A world survey on public attitudes on the environment sponsored by the United Nations Environment Program showed that women, when compared with men, are more likely to choose a lower standard of living with fewer health risks rather than a higher standard of living with more health risks.
In countries throughout the world, women are leading the way in protecting the environment. For example, in China, Mrs. Meig Ng has been an active advocate for environmental causes. She is a firm believer in do-it-yourself environmentalism. She has participated in several environmental policy development and community mobilization projects and was elected to the United Nations Environment Program (UNEP) Global 500 Roll of Honor in 2000.
In Nepal, Saraswoti Bhetwal has been able to survive as a farmer thanks to techniques learned at the International Center for Integrated Mountain Development (ICIMOD), such as roof water harvesting, drip irrigation, composting and leveling terraces. In Latin America, indigenous women have become more active in the use of poverty reduction and sustainable development strategies.
In Russia, scientist Olga Speranskaya successfully worked with the NGO community in Eastern Europe, the Caucasus and Central Asia and transformed them into a potent, participatory force working to identify and eliminate the Soviet legacy of toxic chemicals in the environment.

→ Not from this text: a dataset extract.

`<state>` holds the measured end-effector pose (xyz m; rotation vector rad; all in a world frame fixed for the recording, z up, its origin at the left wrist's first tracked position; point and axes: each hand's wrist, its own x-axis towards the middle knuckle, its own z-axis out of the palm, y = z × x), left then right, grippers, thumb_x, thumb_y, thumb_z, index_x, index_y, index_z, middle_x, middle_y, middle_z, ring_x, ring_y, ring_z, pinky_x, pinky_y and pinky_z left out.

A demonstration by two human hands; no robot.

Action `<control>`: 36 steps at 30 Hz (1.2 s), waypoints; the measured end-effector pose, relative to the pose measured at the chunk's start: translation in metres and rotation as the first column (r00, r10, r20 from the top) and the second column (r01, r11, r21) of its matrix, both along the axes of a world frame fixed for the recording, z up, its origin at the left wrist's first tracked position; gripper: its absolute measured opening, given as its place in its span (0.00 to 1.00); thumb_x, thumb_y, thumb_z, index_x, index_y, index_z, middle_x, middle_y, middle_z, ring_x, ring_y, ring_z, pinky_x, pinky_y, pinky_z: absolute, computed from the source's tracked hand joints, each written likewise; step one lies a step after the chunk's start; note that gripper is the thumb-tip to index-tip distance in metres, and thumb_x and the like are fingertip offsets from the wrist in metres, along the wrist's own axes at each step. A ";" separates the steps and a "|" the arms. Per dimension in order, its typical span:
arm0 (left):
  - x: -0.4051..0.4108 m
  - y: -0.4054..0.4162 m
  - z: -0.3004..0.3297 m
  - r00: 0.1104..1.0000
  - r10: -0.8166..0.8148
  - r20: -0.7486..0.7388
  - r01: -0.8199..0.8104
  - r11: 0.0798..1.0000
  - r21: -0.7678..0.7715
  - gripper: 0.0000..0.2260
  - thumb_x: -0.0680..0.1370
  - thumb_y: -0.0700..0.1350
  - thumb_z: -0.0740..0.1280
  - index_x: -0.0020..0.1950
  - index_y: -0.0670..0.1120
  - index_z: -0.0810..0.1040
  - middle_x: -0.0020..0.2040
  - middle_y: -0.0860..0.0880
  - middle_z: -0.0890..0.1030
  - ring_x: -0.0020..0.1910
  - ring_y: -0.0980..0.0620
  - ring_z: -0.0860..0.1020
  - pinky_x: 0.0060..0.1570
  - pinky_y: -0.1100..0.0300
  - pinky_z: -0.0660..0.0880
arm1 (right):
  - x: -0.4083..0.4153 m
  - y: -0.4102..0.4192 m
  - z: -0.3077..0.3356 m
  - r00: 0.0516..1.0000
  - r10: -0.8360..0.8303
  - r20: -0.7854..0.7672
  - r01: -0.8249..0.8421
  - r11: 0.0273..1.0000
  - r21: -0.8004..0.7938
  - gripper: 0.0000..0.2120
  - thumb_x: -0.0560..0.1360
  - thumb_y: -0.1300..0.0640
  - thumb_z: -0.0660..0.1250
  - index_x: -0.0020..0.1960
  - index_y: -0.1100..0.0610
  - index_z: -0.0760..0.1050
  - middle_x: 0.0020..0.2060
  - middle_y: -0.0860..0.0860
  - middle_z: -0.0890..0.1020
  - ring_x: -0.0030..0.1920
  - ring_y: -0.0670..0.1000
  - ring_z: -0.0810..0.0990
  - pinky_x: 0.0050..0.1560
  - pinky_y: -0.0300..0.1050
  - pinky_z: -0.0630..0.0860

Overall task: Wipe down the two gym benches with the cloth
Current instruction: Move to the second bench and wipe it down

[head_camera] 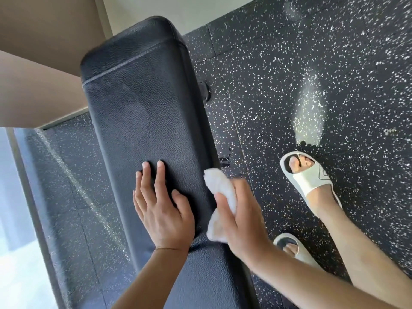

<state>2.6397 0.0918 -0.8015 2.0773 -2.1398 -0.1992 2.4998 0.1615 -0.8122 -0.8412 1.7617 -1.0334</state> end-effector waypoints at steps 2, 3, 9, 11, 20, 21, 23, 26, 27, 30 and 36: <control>0.001 0.000 -0.001 1.000 -0.006 0.009 0.006 1.000 -0.005 0.29 0.79 0.46 0.56 0.82 0.50 0.66 0.84 0.48 0.62 0.83 0.43 0.59 0.81 0.39 0.56 | -0.009 -0.047 -0.004 0.998 -0.010 -0.054 0.008 0.999 -0.049 0.08 0.85 0.47 0.61 0.57 0.51 0.69 0.46 0.45 0.74 0.45 0.49 0.75 0.46 0.46 0.70; 0.002 0.000 -0.001 1.000 -0.008 0.009 0.008 1.000 -0.008 0.29 0.79 0.46 0.57 0.83 0.50 0.66 0.84 0.48 0.62 0.83 0.43 0.59 0.81 0.40 0.56 | -0.015 -0.075 -0.006 0.995 -0.033 -0.093 0.026 0.997 -0.074 0.08 0.84 0.48 0.61 0.56 0.52 0.69 0.46 0.45 0.74 0.44 0.49 0.74 0.45 0.45 0.69; 0.001 0.000 0.001 1.000 0.004 0.024 -0.004 1.000 0.002 0.29 0.79 0.47 0.57 0.83 0.51 0.65 0.84 0.49 0.62 0.83 0.44 0.59 0.80 0.39 0.57 | -0.025 -0.140 -0.005 0.964 -0.133 -0.229 0.096 0.981 -0.166 0.08 0.83 0.51 0.66 0.56 0.56 0.74 0.49 0.47 0.76 0.47 0.51 0.76 0.47 0.52 0.75; 0.000 0.000 0.001 1.000 0.011 0.022 -0.011 1.000 0.007 0.30 0.79 0.47 0.57 0.83 0.52 0.65 0.84 0.49 0.62 0.83 0.44 0.59 0.80 0.39 0.57 | -0.015 -0.107 -0.002 0.966 -0.128 -0.225 0.092 0.982 -0.163 0.08 0.83 0.51 0.65 0.57 0.55 0.74 0.49 0.46 0.76 0.47 0.50 0.75 0.47 0.47 0.73; 0.000 -0.001 -0.002 1.000 0.004 0.005 -0.003 0.999 -0.035 0.29 0.79 0.47 0.57 0.82 0.51 0.66 0.83 0.48 0.64 0.82 0.43 0.61 0.82 0.44 0.54 | 0.035 0.093 0.009 0.994 -0.040 -0.097 0.040 0.999 -0.002 0.12 0.82 0.53 0.64 0.64 0.47 0.69 0.58 0.38 0.72 0.57 0.43 0.75 0.59 0.34 0.69; 0.000 -0.001 -0.002 1.000 0.004 0.005 -0.004 0.999 -0.037 0.29 0.79 0.47 0.57 0.82 0.51 0.66 0.83 0.48 0.64 0.82 0.43 0.61 0.82 0.44 0.54 | 0.036 0.100 0.011 0.995 -0.033 -0.092 0.034 0.999 0.009 0.12 0.82 0.53 0.64 0.64 0.47 0.69 0.58 0.38 0.71 0.57 0.44 0.75 0.58 0.34 0.69; 0.000 -0.001 -0.002 1.000 0.008 0.008 -0.008 0.999 -0.039 0.29 0.79 0.47 0.58 0.82 0.51 0.66 0.83 0.47 0.64 0.82 0.43 0.61 0.82 0.45 0.54 | 0.034 0.094 0.013 0.994 -0.025 -0.106 0.029 0.999 0.040 0.10 0.82 0.52 0.64 0.62 0.48 0.68 0.53 0.39 0.70 0.52 0.44 0.73 0.54 0.34 0.67; 0.000 0.000 -0.001 1.000 0.016 0.007 -0.016 0.999 -0.045 0.29 0.79 0.46 0.58 0.82 0.51 0.66 0.83 0.48 0.64 0.82 0.43 0.61 0.82 0.45 0.54 | 0.022 0.050 0.009 0.995 -0.056 -0.081 0.059 0.998 0.032 0.08 0.83 0.53 0.64 0.59 0.50 0.67 0.49 0.43 0.70 0.48 0.49 0.73 0.51 0.41 0.69; -0.001 0.000 -0.001 1.000 0.015 0.007 -0.014 0.999 -0.051 0.29 0.78 0.46 0.58 0.82 0.51 0.66 0.83 0.48 0.65 0.82 0.43 0.61 0.82 0.45 0.55 | 0.017 0.029 0.005 0.995 -0.071 -0.074 0.073 0.997 0.015 0.07 0.83 0.54 0.64 0.59 0.52 0.68 0.50 0.46 0.71 0.49 0.51 0.74 0.52 0.44 0.71; 0.000 0.001 -0.001 1.000 0.001 0.004 -0.001 0.999 -0.052 0.29 0.79 0.47 0.58 0.82 0.52 0.66 0.83 0.48 0.64 0.82 0.44 0.61 0.82 0.46 0.55 | 0.005 -0.034 -0.004 0.989 -0.116 -0.094 0.116 0.993 -0.006 0.06 0.85 0.54 0.62 0.55 0.56 0.67 0.48 0.51 0.73 0.48 0.54 0.73 0.50 0.50 0.72; -0.002 0.001 0.004 1.000 -0.002 -0.021 0.001 1.000 -0.030 0.29 0.79 0.47 0.58 0.82 0.52 0.66 0.83 0.49 0.64 0.82 0.44 0.61 0.81 0.45 0.55 | 0.010 -0.023 -0.002 0.985 -0.136 -0.101 0.136 0.991 -0.015 0.06 0.85 0.51 0.59 0.53 0.53 0.65 0.46 0.48 0.72 0.47 0.52 0.72 0.49 0.48 0.69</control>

Throughout Latin America, women of all social classes are participating in environmental protection projects. After Hurricane Mitch hit Honduras in 1998, women from the indigenous communities created the Comité de Emergencia Garifuna (Emergency Committee Garifuna). The Committee organized seed banks for food security, planted fruit trees to limit erosion of coastal areas and helped relocate communities from high-risk areas. The organization also incorporated reforestation and the cultivation of medicinal plants into its activities.

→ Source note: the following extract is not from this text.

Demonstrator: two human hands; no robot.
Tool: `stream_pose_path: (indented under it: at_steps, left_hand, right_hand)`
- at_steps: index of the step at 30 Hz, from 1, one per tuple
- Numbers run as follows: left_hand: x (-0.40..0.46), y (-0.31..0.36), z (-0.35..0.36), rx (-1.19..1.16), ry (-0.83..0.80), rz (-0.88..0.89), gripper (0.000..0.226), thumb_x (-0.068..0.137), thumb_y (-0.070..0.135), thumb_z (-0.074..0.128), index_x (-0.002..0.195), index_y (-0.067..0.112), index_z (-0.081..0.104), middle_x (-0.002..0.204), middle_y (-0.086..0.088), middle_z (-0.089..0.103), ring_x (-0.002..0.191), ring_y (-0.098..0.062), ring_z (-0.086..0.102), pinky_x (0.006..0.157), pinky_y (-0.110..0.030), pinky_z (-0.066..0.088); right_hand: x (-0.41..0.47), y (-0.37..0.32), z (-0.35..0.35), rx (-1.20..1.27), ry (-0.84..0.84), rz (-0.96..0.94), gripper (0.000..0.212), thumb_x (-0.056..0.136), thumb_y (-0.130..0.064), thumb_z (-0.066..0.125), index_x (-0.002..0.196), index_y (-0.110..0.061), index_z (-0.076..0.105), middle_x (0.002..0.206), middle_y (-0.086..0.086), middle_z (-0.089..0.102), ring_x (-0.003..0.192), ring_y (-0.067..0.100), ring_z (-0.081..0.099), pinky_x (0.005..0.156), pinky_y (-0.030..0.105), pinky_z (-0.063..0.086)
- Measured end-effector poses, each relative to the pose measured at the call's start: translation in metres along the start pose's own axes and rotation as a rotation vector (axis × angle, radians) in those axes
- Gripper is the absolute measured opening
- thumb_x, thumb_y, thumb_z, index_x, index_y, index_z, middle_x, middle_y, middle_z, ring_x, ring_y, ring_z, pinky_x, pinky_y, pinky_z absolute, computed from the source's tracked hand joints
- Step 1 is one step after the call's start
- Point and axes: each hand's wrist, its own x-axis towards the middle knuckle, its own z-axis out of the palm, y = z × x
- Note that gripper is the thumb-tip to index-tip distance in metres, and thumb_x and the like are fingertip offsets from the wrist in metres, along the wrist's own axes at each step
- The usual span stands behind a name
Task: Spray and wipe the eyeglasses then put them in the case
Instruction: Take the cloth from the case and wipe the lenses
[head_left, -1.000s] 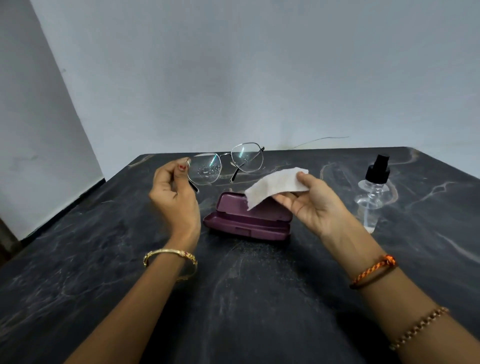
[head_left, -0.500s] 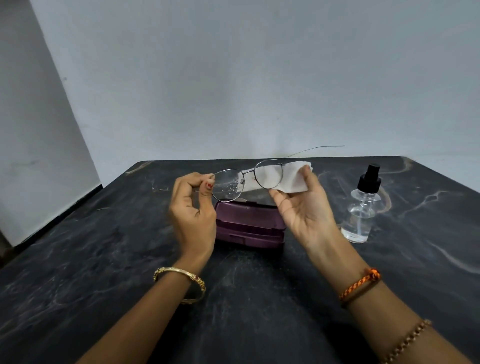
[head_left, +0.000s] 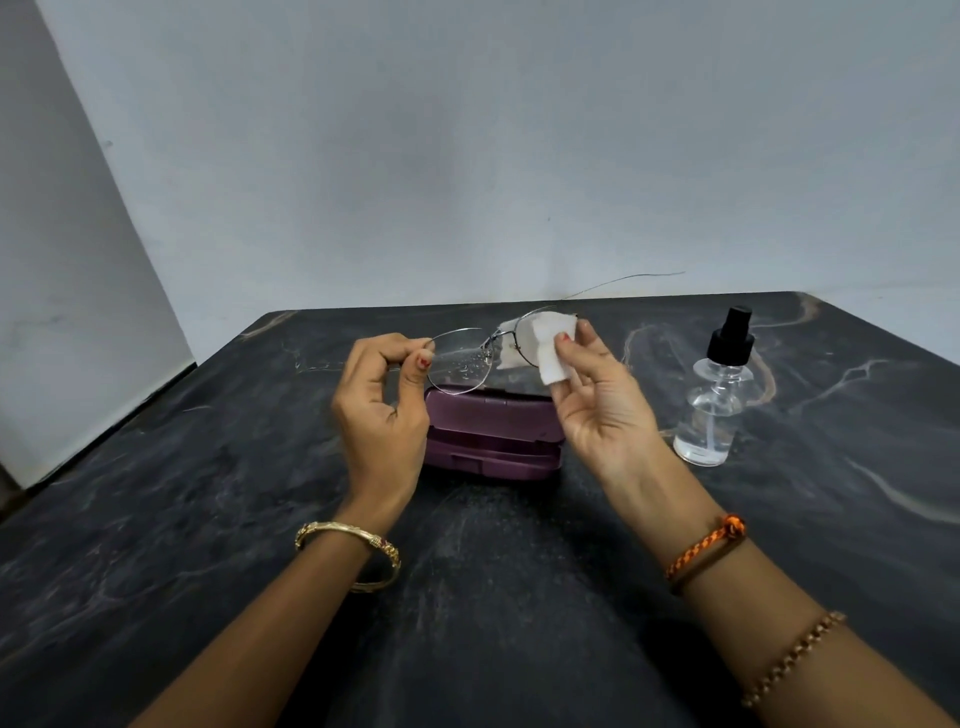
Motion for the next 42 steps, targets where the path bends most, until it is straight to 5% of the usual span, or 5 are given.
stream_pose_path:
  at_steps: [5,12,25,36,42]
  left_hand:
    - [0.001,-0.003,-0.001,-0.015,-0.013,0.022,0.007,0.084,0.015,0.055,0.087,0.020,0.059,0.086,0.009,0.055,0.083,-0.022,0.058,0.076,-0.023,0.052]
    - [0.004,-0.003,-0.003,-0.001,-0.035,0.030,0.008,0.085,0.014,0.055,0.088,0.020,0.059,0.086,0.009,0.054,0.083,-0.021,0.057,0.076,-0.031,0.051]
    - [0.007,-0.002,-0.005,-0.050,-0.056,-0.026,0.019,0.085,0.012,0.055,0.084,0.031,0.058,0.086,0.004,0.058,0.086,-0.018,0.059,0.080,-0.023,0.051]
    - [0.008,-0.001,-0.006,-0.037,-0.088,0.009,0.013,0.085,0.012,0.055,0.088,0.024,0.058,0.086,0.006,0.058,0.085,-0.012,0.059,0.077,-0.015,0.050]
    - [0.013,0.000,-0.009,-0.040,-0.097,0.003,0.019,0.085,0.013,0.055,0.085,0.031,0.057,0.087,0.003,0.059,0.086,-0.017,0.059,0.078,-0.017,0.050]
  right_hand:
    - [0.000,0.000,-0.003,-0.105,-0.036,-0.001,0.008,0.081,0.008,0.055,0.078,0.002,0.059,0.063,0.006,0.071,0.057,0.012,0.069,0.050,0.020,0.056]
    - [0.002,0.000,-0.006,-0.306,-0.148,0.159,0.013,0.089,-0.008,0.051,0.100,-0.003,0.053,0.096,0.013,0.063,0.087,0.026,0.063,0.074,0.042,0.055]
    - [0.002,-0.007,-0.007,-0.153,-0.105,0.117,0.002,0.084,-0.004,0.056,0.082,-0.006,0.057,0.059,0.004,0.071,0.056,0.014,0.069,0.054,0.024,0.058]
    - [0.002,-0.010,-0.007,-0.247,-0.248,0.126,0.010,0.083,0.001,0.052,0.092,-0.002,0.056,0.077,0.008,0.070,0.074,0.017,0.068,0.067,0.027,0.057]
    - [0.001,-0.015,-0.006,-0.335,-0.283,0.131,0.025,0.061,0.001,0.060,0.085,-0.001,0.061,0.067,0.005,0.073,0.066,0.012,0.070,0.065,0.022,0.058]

In Bolivia, the Centro de Mujeres Candelaria and its political platform, called the Permanent Forum of Aymara Women, organized women into grassroots groups that draw on ancestral knowledge and practices to predict hazardous events and teach how to protect their farms and the food they provide. They also organized community banks, craft centers and women’s education centers.
In addition to women assuming hands-on roles at the grassroots level, the increasing participation of women in think tanks and in environmental training activities is allowing them to educate both the public and policymakers about the critical link between women, the use of natural resources and sustainable development.
There is growing evidence that women in several countries around the world are taking central roles in the grassroots environmental movement. And there is an increasing recognition that development policies that do not involve women and men alike will not be successful in the long run. In this realization, the legacy of Wangari Maathai lives on.